Here’s a sentence that could do some pointing. Or, first, imagine a sister gesturing at a pair of pants: “They’re only pants, but pants must be kept in as good a condition as souls; otherwise it demonstrates negligence, wearing these ripped and ratty pants, a negligence that comes from the soul.” Take this wisdom a step further: if you can’t even find your pants, your favorite pants, then you’ve indulged some kind of damage that extends beyond negligence. You’re oblivious, and you’ve shoved away your soul in the form of trousers. Time to sit around in your underwear and assess what else might have gone missing. And really, if I could enter the dark wood of What’s Gone Forever to follow the path of my losses where would I go?

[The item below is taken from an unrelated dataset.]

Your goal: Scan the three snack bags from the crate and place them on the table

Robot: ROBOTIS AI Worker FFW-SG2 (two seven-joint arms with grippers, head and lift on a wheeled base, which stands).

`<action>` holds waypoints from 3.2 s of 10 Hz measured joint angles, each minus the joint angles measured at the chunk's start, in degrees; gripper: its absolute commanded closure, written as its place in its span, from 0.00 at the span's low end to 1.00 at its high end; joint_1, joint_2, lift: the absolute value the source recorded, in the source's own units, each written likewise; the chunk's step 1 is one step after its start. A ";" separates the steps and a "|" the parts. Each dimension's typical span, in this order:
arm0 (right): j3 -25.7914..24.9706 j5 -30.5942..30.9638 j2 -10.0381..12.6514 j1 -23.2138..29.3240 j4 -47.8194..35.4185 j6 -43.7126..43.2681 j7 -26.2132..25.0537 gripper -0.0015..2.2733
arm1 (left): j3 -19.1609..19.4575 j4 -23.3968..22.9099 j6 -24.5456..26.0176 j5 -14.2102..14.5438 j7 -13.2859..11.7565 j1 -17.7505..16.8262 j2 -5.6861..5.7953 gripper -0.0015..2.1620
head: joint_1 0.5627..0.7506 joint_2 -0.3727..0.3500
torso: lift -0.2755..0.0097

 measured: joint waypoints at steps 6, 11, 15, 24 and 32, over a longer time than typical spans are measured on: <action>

The too-short scarf, the tea straw. The last thing that I lost was the book that the sentence cited above comes from, a novel with a bright yellow cover written by Robert Walser. Walser trafficked in smallness. At a very literal level, his 526-page Bleistiftgebiet, the “Pencil Zone” manuscripts that he wrote by hand in tiny fonts, converts to almost six-thousand printed pages. Subject-wise, too, he favored little rascally people (“My name is Helbling and I am telling my own story because it would probably not be written down by anybody else.”) and ironically, but really, delights in the mundane (“I am thrilled to be writing a report on such a delicate subject as trousers, and thus to be licensed to plunge into meditation upon them”). Creating an atmosphere that accommodates enjoyment and indignation at once—such delicate scorn! such effortless sentences winking from those pages!—Walser’s writing can be hard to pin down. As W.G. Sebald commented on his style: “Everything in these books has the tendency to vanish or to disappear.”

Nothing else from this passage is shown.